◆ What to work on:
Given the listing that follows, report all lines in which the string "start" occurs.

◆ Available data:
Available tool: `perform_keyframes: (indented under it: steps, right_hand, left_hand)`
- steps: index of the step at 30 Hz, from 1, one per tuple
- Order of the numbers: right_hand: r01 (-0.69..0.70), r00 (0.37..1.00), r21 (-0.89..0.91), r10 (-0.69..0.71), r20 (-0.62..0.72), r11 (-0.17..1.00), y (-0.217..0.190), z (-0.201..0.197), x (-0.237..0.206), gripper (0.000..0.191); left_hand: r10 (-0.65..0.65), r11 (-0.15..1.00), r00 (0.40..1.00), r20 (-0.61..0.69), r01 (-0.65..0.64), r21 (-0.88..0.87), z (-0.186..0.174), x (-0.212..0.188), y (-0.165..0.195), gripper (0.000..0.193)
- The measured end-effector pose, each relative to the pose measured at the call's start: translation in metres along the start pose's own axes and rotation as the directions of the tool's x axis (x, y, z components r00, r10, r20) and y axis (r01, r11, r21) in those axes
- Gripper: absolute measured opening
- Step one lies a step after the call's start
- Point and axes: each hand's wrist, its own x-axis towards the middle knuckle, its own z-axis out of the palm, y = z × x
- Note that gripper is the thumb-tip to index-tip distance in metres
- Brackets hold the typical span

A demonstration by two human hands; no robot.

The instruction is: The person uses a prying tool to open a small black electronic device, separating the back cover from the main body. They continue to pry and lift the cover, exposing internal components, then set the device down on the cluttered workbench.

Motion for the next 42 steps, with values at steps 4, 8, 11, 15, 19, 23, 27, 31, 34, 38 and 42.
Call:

◆ Answer space:
- The measured end-effector pose, each relative to the pose measured at the call's start: translation in metres along the start pose's own axes and rotation as the directions of the tool's x axis (x, y, z components r00, r10, r20) and y axis (r01, r11, r21) in those axes
- Step one lies a step after the call's start

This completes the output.